Last time the sus group for praying for missions in China met about a month ago in SMBC, where someone from Evergreen came to show us what they have been doing in Shangxi to help out the locals, and bringing the message of gospel to people's lives at the same time. Last Friday night we met at Moore College, and this time another guy from OMF International gave us a presentation on the overview of Christianity in China.
The presentation started with this OMF guy introducing himself (name withdrawn from possibility of pressure from the Chinese government). He has been in China for over 8 years, and currently runs a business to teach English to the locals. We then watched a short video introducing the mission fields in Asia, especially in China and Indonesia. While Christian evangelism faces persecution in both nations, the nature is quite different. One is from the atheist government, and another is from the Islamic government. We were then presented with another slideshow in PowerPoint, mainly on the Christianity in China. We looked at different churches (Three Self vs. House Church), individual cases, and the areas OMF is working on, etc.

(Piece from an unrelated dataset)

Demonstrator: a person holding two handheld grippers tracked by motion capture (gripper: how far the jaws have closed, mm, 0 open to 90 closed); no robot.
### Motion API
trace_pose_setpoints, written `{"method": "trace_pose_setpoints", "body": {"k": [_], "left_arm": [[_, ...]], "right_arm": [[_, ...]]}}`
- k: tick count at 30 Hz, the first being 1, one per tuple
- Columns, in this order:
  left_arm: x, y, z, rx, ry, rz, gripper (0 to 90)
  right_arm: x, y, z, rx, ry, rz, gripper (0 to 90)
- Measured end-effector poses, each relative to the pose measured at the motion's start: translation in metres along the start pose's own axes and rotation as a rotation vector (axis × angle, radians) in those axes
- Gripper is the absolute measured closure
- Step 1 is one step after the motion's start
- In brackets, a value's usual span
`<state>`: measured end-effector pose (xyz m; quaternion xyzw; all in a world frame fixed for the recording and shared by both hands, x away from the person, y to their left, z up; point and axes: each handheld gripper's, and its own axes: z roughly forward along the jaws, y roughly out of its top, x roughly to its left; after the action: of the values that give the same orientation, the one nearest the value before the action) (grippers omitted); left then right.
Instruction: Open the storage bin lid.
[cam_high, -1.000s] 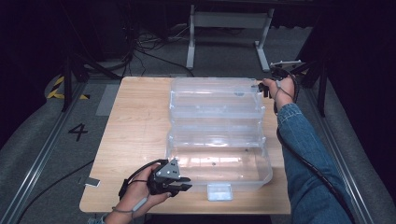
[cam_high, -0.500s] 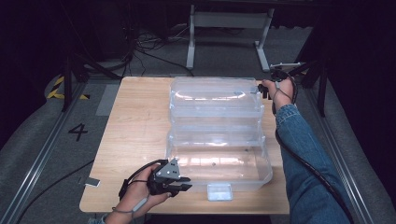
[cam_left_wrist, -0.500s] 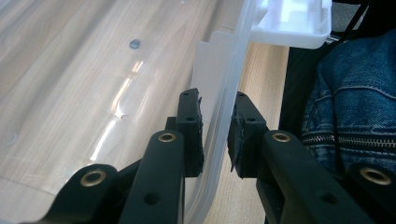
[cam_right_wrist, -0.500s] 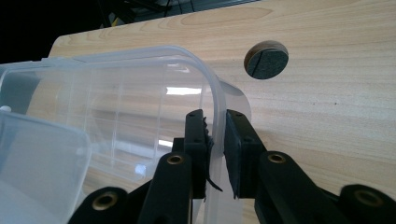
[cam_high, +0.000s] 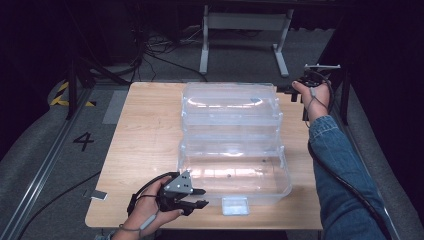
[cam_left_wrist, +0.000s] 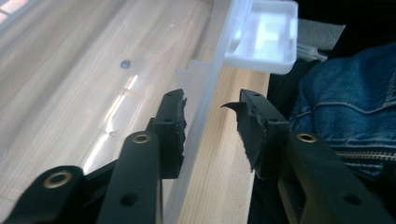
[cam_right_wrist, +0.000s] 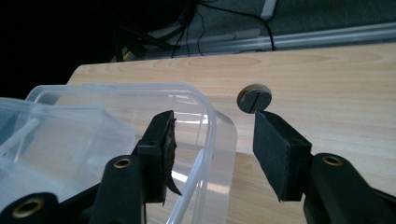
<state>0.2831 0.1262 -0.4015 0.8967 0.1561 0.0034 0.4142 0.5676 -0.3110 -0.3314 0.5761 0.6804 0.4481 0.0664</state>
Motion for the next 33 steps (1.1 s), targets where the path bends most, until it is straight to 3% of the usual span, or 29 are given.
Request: {"method": "trace_pose_setpoints", "body": {"k": [5,12,14,21,24,33], "left_arm": [[-0.003,0.005,-0.017,-0.076,-0.022,-0.024,58.8],[-0.004,0.011,-0.044,-0.108,0.055,-0.031,52.8],[-0.004,0.011,-0.049,-0.108,0.067,-0.035,52.2],[0.003,0.004,-0.068,-0.105,0.131,-0.085,49.0],[0.005,0.002,-0.072,-0.092,0.164,-0.105,46.3],[0.016,-0.01,-0.098,-0.114,0.261,-0.168,42.1]], "right_arm": [[0.005,-0.005,-0.026,-0.046,0.029,-0.081,45.6],[0.014,-0.023,-0.075,-0.094,0.065,-0.186,43.3],[0.014,-0.024,-0.08,-0.094,0.063,-0.194,43.1],[0.015,-0.043,-0.117,-0.113,0.085,-0.261,42.3],[0.015,-0.048,-0.123,-0.113,0.086,-0.288,42.1],[0.017,-0.072,-0.141,-0.117,0.127,-0.365,40.4]]}}
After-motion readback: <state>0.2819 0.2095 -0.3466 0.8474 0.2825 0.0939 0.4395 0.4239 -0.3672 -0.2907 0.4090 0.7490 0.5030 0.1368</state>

After the presentation, people have chance to pray for what we have heard, have supper and chat. I did get some chance to chat with a few people who have their hearts in China. Very encouraging in deed. Especially David who has just graduated from SMBC, who have been working with migrants from China in his local church in Ashfield. As an Anglo with no Chinese language training, his involvement with the local Chinese sparked his interest in going to China as a missionary.
As for myself, I think Christians in Sydney ought to be challenged on our own godliness and how we can utilise our rich spiritual resources. Compare to Christians in China, we are far wealthier. We can run prayer meeting at a theological college on a Friday night - freely, and it is not the kind of privilege which Christians in China can enjoy. We have rich resources, books, multimedia, great teaching, freedom to proclaim, etc. Yet compare to some Christians in China, who arrive at church 1 hour prior starting of service under all weather, spending time in prayer while waiting, and are keen to evangelise not just to the Han, but to minority groups, and aiming to bring the gospel back to Jerusalem, I felt ashamed in my own little comfort zone. Most of them are not trained, but their desire for godliness is astonishing.
Yet I wonder where are those keen Chinese Christians, and why I've never met one studying in UNSW? Looking at the people we are trying to minister, they don't seem to fit with the picture presented. Do they also suffer from the same persecution that swept the Christianity in the western world, the persecution of materialism?